5 La fondation nationale pour les sciences (NSF) va recevoir 81 milliards de dollars sur 5 ans soit +36 milliards.

2 Responses to “États-Unis-France : 2 façons de penser la place de la recherche”

  1. Le plan France 2030 est un bazar hétéroclite de « decouvertes » qu’il faudrait faire , rédigé par des technos qui confondent recherche et inventions et chercheurs et Géo Trouvetout auxquels il suffirait d’indiquer ce qu’il faut trouver pour l’obtenir! Ils ne comprennent pas qu’un système de recherche est d’abord fait de la sélection des meilleurs chercheurs auxquels il faut ensuite donner moyens et liberté de travailler.C’est cela, la force du système américain, et aussi britannique ou encore allemand et même chinois. Mais en France les technos, au lieu d’administrer la recherche, veulent la diriger et pensent que souhaiter découvrir tel ou tel procédé miracle suffira à le faire, en faisant fi de tout le travail de recherche fondamentale nécessaire en amont, avec ses aléas ses incertitudes et ses échecs. Quand apprendra-t-on à nos brillants technos que la pénicilline a vraiment été découverte au hasard d’une culture qui a mal tourné. Et tant d’autres exemples pourraient être donnés dans de nombreux domaines.
    Mais impossible en France de briser ces deux tabous qui sont que la recherche doit être orientée, alors qu’elle doit être libérée, et que les moyens doivent être attribués aux meilleurs chercheurs, sélectionnés selon des critères les plus extérieurs possible au système français.
    La France n’a aucune stratégie de recherche et ce n’est pas parce qu’il vise loin,2030, que le plan France 2030 est un plan stratégique ! Le bilan, dans 8 ans, risque d’être très décevant.
    La force des États Unis, et d’autres pays, c’est de sélectionner drastiquement les chercheurs qui bénéficieront de moyens et de respecter ensuite leur démarche, aussi tortueuse et hasardeuse puisse-f-elle sembler. Notre faiblesse est que nous nous organisons quasiment à l inverse.

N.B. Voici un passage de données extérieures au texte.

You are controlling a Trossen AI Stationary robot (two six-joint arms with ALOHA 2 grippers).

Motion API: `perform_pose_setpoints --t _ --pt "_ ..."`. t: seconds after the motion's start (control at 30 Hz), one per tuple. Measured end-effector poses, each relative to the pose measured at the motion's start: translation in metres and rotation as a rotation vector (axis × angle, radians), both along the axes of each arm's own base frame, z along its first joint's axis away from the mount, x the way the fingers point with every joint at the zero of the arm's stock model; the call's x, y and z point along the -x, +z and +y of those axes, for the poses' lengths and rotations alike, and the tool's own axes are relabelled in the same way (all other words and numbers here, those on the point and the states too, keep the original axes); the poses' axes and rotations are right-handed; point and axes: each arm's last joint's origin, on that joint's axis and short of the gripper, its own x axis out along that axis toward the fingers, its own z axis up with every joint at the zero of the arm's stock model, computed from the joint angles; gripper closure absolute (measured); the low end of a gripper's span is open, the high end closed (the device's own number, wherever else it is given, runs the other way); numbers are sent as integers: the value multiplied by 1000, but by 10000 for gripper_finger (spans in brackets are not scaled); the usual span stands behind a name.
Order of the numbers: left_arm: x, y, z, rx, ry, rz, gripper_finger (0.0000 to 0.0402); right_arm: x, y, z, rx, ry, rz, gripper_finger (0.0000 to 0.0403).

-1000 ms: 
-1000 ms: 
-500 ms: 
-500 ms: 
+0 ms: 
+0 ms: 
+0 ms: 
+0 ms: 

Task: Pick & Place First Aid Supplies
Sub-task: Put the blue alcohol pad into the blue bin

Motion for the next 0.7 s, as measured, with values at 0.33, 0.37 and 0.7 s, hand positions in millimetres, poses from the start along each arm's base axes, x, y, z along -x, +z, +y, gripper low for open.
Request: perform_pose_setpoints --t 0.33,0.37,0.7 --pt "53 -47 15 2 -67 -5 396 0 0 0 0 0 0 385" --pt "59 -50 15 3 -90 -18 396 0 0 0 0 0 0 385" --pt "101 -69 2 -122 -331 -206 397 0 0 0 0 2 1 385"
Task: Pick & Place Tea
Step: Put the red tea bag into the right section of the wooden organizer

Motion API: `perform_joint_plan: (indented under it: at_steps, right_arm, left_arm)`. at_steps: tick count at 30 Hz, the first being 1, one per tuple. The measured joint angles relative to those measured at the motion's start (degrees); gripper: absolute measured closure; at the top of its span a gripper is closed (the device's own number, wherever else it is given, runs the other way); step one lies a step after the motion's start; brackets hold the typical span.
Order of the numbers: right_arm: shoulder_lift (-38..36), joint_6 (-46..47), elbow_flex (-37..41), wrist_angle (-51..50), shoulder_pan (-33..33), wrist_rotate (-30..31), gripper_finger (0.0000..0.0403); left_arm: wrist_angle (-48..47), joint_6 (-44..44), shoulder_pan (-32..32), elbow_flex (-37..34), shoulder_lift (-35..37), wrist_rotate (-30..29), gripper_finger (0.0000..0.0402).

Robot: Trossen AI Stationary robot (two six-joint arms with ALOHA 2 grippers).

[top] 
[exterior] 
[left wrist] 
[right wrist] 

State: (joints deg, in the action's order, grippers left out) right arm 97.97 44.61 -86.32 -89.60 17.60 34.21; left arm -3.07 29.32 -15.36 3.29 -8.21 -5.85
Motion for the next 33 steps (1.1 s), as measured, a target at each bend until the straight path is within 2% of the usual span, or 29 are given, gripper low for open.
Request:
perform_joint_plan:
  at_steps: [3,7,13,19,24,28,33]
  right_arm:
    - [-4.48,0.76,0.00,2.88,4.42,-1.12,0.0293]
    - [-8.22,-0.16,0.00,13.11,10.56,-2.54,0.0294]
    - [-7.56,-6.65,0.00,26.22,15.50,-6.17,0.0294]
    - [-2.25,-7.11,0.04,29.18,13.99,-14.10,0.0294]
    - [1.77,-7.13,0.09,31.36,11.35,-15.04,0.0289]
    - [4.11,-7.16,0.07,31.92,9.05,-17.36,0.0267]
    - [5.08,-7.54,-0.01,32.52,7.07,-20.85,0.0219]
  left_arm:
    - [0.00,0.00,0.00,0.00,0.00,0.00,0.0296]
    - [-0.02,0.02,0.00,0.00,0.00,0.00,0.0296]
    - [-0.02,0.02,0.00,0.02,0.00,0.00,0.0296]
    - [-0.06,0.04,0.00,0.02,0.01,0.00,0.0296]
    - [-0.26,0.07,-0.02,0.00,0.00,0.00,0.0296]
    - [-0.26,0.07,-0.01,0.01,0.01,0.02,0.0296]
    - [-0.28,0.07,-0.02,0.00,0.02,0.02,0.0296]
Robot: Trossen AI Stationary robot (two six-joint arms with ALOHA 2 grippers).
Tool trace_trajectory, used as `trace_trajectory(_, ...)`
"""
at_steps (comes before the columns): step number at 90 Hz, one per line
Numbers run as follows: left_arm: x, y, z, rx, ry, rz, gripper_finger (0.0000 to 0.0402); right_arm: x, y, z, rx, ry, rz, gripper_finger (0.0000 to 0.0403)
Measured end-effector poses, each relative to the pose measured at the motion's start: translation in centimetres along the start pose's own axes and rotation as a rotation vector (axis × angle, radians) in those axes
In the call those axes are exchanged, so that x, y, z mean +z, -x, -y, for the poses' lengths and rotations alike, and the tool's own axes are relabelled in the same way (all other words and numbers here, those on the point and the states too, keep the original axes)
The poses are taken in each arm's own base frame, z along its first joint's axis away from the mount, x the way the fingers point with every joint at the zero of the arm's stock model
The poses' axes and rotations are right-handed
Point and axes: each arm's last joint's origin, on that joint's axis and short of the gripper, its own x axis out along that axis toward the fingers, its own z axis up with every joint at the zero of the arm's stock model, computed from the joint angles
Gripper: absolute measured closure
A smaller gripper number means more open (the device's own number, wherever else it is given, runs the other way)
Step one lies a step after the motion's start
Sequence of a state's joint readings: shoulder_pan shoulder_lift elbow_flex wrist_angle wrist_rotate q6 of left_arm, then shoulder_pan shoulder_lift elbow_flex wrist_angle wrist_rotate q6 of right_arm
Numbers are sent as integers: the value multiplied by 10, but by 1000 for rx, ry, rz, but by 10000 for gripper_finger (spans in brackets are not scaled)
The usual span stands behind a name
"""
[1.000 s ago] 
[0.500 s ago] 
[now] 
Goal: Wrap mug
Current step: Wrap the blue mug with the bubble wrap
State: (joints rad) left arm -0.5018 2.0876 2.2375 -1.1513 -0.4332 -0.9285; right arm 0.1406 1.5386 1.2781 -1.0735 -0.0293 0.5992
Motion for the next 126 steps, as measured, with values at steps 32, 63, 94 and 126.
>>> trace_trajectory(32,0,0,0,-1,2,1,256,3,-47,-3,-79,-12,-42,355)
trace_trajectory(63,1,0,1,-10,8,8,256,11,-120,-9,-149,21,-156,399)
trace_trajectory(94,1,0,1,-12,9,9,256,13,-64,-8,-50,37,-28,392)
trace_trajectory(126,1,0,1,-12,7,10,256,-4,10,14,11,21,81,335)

  2. Merci Jean-Michel pour cet excellent papier, et Bernard pour son commentaire,
    La politique US avec ses 4 piliers et ses 3 domaines technologiques majeurs, est fondée sur la CONFIANCE dans les communautés scientifiques et technologiques, dont on sait qu’elles sauront maintenir et consolider leurs forces et leur compétitivité si on leur en donne les moyens.
    Les pouvoirs publics respectent l’AUTONOMIE acquise par les universités US. C’est la condition nécessaire pour que puisse s’exprimer la créativité scientifique des acteurs.
    Autonomie et confiance, deux ingrédients qui manquent cruellement à nos universités.